Commissioners say they want to stop growth simply "to make a dime."
Manatee County Commissioners, in voting against a proposal Jan. 7 to commercially develop 5.23 acres at the entrance to Savanna in East County, said they want to stop a trend of developing the front of every new neighborhood without regard to the residents.
Commissioners voted 5-2 against changing those acres from planned development residential to general commercial. Kevin Van Ostenbridge and Misty Servia cast the dissenting votes.
“To sit back right now and think about changing Savanna, which is so beautiful, to put in a strip center, when you've got strip centers going in so close to that area as it is, I can't fathom that,” Commissioner Vanessa Baugh said. "I have to say, I can't believe it's for any reason other than to make a dime.
“What scares me on this is that it seems like we're hearing more and more of this.”
Savanna residents in attendance, such as Anna Gonnella, were thrilled by the commissioners' decision.
"It was total joy at the thought of not losing five acres that were promised passive recreational," Gonnella said. "We will not have to look at possibly 120 parking spots, box buildings in front of a private residential community. When I see this space, and I see the birds and I see the peacefulness of the wild grasses, and I see the green, it fills me with tranquility."
Savanna's builder, Meritage Homes of Florida, said it wanted to use the land, located near the southeast corner of the intersection of State Road 64 and White Eagle Boulevard, for community-serving businesses, such as a pharmacy. Opposed residents argued they already have access to all the local businesses they need within a convenient distance.
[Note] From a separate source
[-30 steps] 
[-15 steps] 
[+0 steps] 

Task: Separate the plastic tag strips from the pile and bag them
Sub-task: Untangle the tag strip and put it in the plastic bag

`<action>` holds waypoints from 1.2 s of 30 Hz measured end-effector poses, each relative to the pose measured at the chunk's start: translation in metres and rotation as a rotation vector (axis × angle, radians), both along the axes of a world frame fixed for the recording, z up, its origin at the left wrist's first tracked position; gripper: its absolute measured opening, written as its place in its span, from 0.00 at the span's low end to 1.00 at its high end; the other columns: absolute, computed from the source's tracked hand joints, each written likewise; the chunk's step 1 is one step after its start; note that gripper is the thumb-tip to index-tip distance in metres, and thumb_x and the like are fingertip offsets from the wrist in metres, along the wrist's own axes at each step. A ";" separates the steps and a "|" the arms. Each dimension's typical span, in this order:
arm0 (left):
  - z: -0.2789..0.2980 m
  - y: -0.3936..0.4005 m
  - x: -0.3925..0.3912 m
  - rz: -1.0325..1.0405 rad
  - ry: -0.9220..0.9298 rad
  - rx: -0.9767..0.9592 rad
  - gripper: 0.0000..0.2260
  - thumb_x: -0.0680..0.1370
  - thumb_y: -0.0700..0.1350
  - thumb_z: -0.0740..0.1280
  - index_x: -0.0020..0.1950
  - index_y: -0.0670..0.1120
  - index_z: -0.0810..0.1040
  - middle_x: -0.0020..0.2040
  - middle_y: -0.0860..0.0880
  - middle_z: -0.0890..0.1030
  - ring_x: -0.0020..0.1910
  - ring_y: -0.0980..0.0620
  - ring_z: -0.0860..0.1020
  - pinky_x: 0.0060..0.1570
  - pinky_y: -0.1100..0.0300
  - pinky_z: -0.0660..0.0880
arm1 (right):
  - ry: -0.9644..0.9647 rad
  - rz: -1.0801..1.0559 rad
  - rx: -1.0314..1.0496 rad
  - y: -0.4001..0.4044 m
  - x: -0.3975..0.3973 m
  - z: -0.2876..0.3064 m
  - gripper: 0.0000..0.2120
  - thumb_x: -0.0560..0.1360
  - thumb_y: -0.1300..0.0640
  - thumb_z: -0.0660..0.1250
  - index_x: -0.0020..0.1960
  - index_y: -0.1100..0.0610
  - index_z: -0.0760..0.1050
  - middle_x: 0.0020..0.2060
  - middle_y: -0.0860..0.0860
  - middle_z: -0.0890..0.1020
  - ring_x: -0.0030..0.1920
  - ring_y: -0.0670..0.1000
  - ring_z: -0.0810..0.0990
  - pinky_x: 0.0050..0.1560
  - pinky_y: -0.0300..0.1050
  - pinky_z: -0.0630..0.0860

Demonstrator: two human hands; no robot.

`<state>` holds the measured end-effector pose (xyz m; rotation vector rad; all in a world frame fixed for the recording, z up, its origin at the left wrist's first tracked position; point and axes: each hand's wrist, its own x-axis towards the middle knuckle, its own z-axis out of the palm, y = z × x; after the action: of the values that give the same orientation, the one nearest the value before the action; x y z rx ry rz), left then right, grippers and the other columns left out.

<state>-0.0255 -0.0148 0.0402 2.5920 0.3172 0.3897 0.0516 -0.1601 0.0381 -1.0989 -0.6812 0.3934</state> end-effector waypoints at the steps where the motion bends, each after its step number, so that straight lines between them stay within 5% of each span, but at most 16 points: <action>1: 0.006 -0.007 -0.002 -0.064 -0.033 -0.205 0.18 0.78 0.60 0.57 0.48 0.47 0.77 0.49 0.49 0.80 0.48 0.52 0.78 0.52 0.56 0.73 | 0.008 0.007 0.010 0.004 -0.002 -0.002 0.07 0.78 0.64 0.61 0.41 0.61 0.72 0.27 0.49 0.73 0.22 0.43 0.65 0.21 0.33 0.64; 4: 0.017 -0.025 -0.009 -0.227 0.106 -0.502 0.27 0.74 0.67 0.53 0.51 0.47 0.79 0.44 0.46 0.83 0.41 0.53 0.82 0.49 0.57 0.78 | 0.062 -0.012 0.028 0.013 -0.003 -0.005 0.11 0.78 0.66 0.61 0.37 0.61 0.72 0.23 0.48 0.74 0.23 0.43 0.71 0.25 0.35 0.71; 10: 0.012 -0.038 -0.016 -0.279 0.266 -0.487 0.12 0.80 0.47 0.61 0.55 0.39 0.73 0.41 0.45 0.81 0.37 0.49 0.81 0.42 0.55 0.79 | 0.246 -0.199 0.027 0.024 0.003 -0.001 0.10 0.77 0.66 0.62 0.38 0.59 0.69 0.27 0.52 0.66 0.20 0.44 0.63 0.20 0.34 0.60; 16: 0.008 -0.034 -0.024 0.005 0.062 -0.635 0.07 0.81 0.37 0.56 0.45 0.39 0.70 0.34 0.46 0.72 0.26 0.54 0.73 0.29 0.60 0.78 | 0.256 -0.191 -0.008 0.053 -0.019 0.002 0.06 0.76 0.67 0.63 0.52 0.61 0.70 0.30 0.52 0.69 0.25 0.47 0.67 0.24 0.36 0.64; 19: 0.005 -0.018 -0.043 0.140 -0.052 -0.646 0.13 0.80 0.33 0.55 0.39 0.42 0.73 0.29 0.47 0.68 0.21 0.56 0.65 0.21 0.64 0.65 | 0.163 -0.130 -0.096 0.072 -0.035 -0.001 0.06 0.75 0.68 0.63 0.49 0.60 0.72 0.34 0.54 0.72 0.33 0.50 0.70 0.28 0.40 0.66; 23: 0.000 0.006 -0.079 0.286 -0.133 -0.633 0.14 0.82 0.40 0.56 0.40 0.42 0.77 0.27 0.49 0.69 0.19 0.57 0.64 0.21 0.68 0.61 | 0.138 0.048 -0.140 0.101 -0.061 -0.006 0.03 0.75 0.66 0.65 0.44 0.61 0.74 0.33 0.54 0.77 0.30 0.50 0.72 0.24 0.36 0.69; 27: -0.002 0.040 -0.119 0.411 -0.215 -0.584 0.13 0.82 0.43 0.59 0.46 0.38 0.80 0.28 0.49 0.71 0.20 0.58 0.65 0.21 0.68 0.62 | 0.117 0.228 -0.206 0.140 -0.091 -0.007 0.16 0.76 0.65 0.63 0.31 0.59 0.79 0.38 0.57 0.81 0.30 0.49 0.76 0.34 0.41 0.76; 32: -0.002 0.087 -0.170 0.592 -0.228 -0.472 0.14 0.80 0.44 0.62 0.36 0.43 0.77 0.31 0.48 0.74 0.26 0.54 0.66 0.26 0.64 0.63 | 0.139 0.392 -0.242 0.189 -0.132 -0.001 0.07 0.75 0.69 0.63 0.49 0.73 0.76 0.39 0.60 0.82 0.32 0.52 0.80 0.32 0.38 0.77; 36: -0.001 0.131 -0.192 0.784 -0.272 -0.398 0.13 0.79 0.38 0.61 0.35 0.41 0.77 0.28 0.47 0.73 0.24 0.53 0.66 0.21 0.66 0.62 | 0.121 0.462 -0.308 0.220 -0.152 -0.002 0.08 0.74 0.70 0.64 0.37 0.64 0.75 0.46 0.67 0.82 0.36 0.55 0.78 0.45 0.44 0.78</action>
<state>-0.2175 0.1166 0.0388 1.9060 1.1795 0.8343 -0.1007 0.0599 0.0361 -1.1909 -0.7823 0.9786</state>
“Systematically going through and adding Starbucks and CVS and Walgreens in front of every single neighborhood because we're "running out of space," is just a terrible, terrible precedent in my mind,” commissioner George Kruse said.
About a dozen people, mostly Savanna residents, came to the meeting to voice opposition to the proposal for a number of reasons, including increased traffic. Many were concerned commercial development near the Savanna entrance off S.R. 64 onto Savanna Palms Court would lead to increased stress on roads owned and maintained by the community’s HOA.
Meritage had not yet reached an agreement to build an entrance and exit from S.R. 64 into the proposed commercial development, although attorney Ed Vogler said he was “very confident” it would have been granted. Baugh and fellow commissioner James Satcher were not completely satisfied with his assurance.
The entrance to Savanna is located on Savanna Palms Court, which intersects S.R. 64 about a quarter-mile east from White Eagle Boulevard. Without an entrance and exit on S.R. 64 into the commercial development, residents argued that traffic would be forced to use Savanna Palms Court or Prairie View Drive, which serves as a link between Savanna Palms Court and White Eagle Boulevard running directly along the 5.23-acre parcel of land.
Another sticking point was the elimination of open, green space at the entrance to Savanna. Residents said they value the land both for aesthetic and recreational purposes. Vogler said Meritage never made a commitment to residents that the land never would be developed.
Resident Michelle Rowe, however, produced an image of what she said was marketing material provided to her during the home-buying process that included an image of the large, open space in a map of the community.
“This may not have been explicitly labeled an amenity, but it certainly looks to me like it was implicitly labeled an amenity to all the homeowners who bought in Savanna,” Kruse said. “The preliminary site plan says passive recreation-open space. It doesn't just say open space or unknown, it says passive recreation. When I see that, my first thought — and I'm in real estate — is there's going to be trails, a place to take my dog walking, maybe go fishing with my kids. It's passive recreation.
"And we were told (by Vogler), ‘Well, we have to label it something.’ Well, future commercial is a label. You can label it that. Unknown could be a label. There's a lot of things you can label it. … Maybe it wasn't intentional, but it feels like maybe even an unintentional bait and switch to the homeowners of Savanna.”